The Jujube Tree

Jujube (Ziziphus jujuba) belongs to the Rhamnaceae (Buckthorn) family. Its close relative is the sour jujube (Ziziphus spinosa), from which cultivated jujubes were selected. Sour jujube is native to the dry mountainous areas of northern central China. Local people gather the small wild jujube fruits for its seeds, which is a potent traditional Chinese herb in its own right, known as Suan Zao Ren.

Jujube has provided the source of livelihood and has enriched the culture where it is grown. They are not only a source of livelihood, a favorite food of the locals, but also an important part of the folk culture and customs. For example, the people worship the jujube god on the first and fifteenth days of the first lunar month, name towns and cities after jujubes, and even create names for their kids that contain the Chinese character for jujube. Jujube is an important component of the landscape where it originates. But almost more importantly, the tree’s ability to adapt and flourish in the tough environment where it is grown, with powerful trunks, strong vitality, and resilience to both drought and flood, makes the ancient jujube trees a symbol for finding an abundant way of life in a hostile environment.


By nature, the Jujube is a tree that is reliable, resilient, essentially pest-free, and extremely long-lived, even in challenging conditions. Plant once, and you could have a drought tolerant crop for 1000 years without ever disturbing the soil again. With qualities like these, it has always been surprising to us that it’s not a prominent tree crop in the U.S., especially considering it has a fairly long history here.

Jujube seedlings were first brought to the United States and planted in Beaufort, NC, in 1837, and then again brought in 1876 from southern France to California’s Sonoma Valley and neighboring states. By 1901, the tree had escaped from cultivation and naturalized along the Gulf Coast from Alabama to Louisiana.

But all of the early imports of jujubes were seedlings from Europe, not the well-developed varieties found in China. It was not until 1908 that USDA agricultural explorer Frank N. Meyer introduced the first group of commercial jujube cultivars directly from China. Meyer mentioned that one of the most promising tree crops of China was the Chinese jujube, and he predicted jujube would be of great value in the semiarid south and southwest United States.

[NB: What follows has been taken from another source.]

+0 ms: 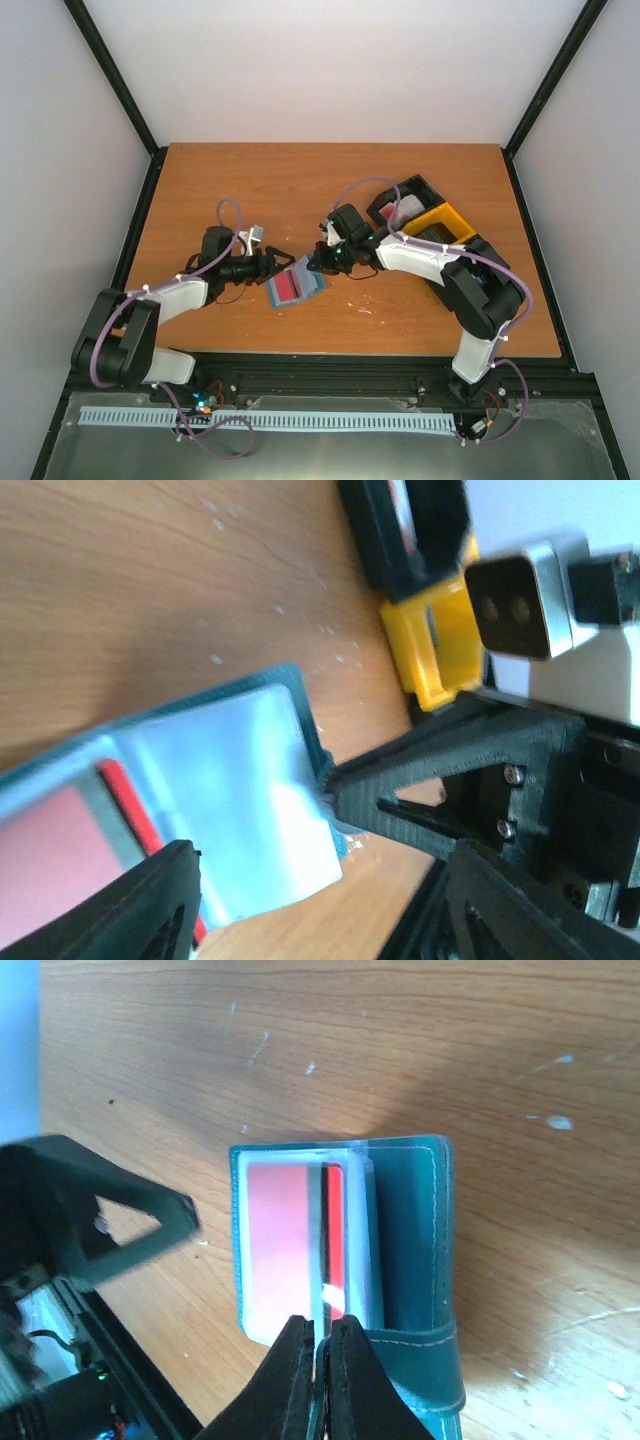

Because jujubes like full sunshine and tolerate hot weather, the southwestern United States is an ideal location for jujubes. Because jujube leafs out and blooms months later than other common tree fruits, it avoids the threat of late frost and therefore rarely miss a crop. Jujubes are drought-tolerant and can survive with an annual rainfall of just under 8 inches, but do need a little extra water than this for better fruit set and quality. The trees can survive extremely dry weather, meaning that even in an extremely bad year the tree will survive to keep producing later.

With such a rich and long history in China, and such a promising future in the southwest U.S., we are thrilled to be able to bring this underrated tree and fruit to you.